▸ TASK INSTRUCTIONS
Starting at the line that contains "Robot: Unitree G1" in the listing below, write out every line word for word until you have written the line that contains "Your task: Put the".

▸ MATERIAL PROVIDED
● ● ●
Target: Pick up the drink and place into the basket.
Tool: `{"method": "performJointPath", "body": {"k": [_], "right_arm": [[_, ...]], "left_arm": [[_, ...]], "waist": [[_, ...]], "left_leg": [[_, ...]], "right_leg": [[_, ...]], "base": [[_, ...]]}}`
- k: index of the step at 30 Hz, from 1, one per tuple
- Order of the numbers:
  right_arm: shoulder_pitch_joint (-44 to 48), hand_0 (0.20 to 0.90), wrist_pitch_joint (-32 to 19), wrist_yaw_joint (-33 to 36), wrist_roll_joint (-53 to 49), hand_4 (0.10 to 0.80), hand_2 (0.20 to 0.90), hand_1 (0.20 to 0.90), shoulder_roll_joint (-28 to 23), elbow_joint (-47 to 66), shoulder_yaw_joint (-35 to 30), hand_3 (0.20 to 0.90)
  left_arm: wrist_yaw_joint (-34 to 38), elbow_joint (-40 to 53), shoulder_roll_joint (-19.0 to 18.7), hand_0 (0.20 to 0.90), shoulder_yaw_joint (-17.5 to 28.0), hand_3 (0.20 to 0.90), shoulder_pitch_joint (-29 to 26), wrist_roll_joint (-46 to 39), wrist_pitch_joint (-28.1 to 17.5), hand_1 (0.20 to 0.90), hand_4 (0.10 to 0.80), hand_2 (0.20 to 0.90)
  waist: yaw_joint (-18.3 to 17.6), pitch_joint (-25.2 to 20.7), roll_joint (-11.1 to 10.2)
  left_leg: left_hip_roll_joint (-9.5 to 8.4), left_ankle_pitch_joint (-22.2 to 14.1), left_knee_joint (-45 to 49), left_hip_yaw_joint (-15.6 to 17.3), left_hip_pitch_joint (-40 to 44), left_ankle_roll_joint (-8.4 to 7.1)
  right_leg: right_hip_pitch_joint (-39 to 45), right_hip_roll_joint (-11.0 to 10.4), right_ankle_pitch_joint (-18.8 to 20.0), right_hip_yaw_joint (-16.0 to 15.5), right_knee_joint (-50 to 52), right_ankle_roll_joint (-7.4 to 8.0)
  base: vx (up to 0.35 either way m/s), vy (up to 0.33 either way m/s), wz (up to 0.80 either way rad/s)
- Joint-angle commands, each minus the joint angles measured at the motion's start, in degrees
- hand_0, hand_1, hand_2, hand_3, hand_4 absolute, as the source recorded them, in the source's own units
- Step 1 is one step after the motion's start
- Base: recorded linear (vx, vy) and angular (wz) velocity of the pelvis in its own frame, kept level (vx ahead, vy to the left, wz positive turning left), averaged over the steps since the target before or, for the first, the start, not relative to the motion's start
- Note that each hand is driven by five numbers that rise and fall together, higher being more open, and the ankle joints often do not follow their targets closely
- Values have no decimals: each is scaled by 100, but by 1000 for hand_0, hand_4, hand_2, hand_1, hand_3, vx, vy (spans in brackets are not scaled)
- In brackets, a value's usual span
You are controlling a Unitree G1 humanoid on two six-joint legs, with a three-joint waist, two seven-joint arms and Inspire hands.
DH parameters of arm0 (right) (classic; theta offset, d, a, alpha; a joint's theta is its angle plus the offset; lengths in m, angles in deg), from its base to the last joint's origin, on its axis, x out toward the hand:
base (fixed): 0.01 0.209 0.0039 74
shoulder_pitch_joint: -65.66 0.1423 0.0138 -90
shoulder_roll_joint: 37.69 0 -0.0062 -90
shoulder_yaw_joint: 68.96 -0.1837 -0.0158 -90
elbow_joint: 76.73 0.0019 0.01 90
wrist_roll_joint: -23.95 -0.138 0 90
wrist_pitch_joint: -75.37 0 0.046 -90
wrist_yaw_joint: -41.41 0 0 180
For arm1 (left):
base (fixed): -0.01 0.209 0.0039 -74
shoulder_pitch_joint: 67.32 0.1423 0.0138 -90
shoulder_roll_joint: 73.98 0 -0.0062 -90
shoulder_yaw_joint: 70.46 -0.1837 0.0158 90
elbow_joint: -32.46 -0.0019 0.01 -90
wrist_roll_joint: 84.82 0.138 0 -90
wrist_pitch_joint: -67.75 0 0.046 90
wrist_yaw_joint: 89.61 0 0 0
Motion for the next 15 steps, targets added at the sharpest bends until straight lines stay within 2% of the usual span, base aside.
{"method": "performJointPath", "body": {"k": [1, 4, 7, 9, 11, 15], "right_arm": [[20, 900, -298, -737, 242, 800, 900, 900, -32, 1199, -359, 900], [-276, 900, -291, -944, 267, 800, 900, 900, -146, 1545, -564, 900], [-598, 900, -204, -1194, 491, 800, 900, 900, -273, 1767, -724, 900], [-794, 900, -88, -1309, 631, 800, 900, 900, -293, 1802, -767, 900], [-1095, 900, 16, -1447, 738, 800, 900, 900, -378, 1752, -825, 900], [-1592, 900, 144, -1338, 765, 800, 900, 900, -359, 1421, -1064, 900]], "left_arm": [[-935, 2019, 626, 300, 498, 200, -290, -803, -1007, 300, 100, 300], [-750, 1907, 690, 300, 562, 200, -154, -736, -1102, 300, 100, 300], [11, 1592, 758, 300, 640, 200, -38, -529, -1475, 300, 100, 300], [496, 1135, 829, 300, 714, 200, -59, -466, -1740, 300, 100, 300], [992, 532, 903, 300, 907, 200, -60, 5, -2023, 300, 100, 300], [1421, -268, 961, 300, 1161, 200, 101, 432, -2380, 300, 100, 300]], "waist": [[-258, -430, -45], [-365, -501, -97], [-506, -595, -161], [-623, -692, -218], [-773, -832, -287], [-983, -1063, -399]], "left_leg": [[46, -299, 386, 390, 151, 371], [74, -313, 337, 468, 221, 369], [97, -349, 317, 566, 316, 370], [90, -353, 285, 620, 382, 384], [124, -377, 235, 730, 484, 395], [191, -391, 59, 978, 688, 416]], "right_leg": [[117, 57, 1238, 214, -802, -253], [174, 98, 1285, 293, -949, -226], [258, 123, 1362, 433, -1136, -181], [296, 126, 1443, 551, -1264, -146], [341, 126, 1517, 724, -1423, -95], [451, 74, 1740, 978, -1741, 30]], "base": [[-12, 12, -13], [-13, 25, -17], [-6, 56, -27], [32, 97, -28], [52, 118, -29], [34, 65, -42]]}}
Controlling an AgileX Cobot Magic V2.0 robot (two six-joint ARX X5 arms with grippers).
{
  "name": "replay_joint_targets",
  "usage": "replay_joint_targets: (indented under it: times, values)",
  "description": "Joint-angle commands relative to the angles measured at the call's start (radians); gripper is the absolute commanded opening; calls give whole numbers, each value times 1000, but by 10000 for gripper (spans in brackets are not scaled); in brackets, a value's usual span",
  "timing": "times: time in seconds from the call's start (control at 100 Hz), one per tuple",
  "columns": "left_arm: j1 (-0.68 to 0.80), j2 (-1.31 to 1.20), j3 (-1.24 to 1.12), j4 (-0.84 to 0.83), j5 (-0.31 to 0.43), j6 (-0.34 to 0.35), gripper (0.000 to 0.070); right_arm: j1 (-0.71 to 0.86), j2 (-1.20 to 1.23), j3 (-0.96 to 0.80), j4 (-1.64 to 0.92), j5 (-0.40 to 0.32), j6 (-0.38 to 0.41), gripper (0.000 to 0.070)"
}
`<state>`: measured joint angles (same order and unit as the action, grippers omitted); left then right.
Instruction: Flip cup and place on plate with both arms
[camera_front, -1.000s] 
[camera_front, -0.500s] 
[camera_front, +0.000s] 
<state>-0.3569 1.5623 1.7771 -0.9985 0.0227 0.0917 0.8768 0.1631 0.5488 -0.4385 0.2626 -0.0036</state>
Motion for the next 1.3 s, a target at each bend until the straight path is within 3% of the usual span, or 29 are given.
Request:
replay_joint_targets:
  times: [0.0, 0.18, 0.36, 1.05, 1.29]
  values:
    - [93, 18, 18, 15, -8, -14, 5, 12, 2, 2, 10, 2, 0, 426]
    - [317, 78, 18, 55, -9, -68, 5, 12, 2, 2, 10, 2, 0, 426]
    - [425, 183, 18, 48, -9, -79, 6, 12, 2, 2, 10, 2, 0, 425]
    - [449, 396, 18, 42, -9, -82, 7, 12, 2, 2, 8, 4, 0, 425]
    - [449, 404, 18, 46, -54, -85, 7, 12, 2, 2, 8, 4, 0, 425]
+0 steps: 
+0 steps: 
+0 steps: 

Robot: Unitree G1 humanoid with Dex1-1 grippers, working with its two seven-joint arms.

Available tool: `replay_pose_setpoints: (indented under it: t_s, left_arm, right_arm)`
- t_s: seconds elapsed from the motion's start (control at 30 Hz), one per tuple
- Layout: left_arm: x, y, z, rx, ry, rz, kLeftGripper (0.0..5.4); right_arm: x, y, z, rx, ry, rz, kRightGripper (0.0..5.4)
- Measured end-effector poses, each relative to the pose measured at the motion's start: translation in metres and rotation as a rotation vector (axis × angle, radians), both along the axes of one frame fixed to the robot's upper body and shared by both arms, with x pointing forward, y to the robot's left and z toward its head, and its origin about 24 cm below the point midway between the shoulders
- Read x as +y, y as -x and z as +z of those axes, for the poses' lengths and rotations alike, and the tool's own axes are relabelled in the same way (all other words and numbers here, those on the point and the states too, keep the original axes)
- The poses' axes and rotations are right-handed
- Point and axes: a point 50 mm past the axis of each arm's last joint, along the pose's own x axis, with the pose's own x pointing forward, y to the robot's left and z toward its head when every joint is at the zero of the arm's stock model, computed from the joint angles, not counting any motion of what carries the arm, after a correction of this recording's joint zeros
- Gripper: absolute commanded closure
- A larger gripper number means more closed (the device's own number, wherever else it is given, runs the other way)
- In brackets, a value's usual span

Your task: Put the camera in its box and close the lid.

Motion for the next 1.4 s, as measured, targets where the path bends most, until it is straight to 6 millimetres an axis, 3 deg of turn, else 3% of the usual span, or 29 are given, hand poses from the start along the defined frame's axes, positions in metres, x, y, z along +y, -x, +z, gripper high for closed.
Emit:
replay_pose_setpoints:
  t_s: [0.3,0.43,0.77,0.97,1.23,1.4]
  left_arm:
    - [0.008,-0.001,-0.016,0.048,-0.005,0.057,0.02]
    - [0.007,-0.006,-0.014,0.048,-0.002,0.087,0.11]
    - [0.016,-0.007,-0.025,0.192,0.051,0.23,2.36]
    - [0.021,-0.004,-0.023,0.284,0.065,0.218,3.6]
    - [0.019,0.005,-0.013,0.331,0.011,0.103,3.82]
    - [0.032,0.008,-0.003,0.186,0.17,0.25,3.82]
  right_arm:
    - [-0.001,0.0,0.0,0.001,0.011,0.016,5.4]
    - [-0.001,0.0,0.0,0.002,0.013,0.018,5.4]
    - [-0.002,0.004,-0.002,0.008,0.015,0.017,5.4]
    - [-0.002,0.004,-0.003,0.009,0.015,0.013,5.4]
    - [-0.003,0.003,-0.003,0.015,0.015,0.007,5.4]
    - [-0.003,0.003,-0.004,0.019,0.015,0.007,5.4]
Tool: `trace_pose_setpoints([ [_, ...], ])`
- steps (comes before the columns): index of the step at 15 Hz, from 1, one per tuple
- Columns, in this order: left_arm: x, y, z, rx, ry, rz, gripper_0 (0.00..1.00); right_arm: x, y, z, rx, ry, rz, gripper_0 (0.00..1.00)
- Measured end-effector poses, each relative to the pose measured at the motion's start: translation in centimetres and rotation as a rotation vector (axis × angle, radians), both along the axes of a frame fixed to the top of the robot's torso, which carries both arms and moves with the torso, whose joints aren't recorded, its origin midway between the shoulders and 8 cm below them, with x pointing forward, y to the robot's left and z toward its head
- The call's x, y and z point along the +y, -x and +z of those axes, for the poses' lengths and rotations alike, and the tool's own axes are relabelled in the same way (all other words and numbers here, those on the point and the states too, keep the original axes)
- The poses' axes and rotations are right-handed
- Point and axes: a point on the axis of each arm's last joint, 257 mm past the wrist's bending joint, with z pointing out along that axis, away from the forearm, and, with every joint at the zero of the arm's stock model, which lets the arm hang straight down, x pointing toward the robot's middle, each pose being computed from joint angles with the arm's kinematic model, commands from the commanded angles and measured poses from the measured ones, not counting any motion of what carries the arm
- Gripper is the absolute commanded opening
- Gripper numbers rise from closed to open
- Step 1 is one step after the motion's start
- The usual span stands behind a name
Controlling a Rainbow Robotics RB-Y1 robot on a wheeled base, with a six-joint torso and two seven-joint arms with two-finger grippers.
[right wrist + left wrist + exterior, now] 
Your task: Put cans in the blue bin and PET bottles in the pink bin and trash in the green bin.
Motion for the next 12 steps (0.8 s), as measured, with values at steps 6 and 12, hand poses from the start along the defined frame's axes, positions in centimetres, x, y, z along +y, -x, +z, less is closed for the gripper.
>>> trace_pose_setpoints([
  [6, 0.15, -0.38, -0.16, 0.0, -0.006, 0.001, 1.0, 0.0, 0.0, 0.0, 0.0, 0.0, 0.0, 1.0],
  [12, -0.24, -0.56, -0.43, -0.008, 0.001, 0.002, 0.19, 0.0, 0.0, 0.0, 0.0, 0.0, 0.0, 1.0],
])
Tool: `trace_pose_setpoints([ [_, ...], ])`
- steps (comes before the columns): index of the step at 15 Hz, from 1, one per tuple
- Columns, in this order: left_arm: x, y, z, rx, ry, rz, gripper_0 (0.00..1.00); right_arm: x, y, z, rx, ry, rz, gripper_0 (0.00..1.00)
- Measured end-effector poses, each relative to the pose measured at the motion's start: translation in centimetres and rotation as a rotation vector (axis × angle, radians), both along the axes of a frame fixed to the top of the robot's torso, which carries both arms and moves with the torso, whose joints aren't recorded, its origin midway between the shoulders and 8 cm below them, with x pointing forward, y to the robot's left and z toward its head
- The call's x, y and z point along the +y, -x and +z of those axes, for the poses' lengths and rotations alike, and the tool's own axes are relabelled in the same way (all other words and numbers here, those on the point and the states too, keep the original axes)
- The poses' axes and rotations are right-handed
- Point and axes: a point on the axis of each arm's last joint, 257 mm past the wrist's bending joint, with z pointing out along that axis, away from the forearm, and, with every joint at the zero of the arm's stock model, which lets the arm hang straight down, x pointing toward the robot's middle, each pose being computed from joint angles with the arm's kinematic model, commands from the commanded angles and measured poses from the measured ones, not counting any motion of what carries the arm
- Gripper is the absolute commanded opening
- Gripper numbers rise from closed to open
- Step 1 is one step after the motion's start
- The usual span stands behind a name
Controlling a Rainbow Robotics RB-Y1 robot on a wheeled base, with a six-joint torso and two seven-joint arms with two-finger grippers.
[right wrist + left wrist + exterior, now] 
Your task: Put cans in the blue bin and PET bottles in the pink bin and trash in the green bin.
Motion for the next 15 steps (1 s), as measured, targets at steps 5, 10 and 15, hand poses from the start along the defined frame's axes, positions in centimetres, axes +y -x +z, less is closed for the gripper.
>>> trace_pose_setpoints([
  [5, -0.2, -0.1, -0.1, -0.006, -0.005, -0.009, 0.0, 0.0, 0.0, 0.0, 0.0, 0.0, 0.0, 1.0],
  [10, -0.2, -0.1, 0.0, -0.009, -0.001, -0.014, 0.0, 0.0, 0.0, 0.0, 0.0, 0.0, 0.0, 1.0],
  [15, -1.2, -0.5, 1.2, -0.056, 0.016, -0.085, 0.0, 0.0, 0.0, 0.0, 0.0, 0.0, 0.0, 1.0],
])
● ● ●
▸ WRITTEN ANSWER
Robot: Unitree G1 humanoid with Dex1-1 grippers, working with its two seven-joint arms.

Available tool: `replay_pose_setpoints: (indented under it: t_s, left_arm, right_arm)`
- t_s: seconds elapsed from the motion's start (control at 30 Hz), one per tuple
- Layout: left_arm: x, y, z, rx, ry, rz, kLeftGripper (0.0..5.4); right_arm: x, y, z, rx, ry, rz, kRightGripper (0.0..5.4)
- Measured end-effector poses, each relative to the pose measured at the motion's start: translation in metres and rotation as a rotation vector (axis × angle, radians), both along the axes of one frame fixed to the robot's upper body and shared by both arms, with x pointing forward, y to the robot's left and z toward its head, and its origin about 24 cm below the point midway between the shoulders
- Read x as +y, y as -x and z as +z of those axes, for the poses' lengths and rotations alike, and the tool's own axes are relabelled in the same way (all other words and numbers here, those on the point and the states too, keep the original axes)
- The poses' axes and rotations are right-handed
- Point and axes: a point 50 mm past the axis of each arm's last joint, along the pose's own x axis, with the pose's own x pointing forward, y to the robot's left and z toward its head when every joint is at the zero of the arm's stock model, computed from the joint angles, not counting any motion of what carries the arm, after a correction of this recording's joint zeros
- Gripper: absolute commanded closure
- A larger gripper number means more closed (the device's own number, wherever else it is given, runs the other way)
- In brackets, a value's usual span

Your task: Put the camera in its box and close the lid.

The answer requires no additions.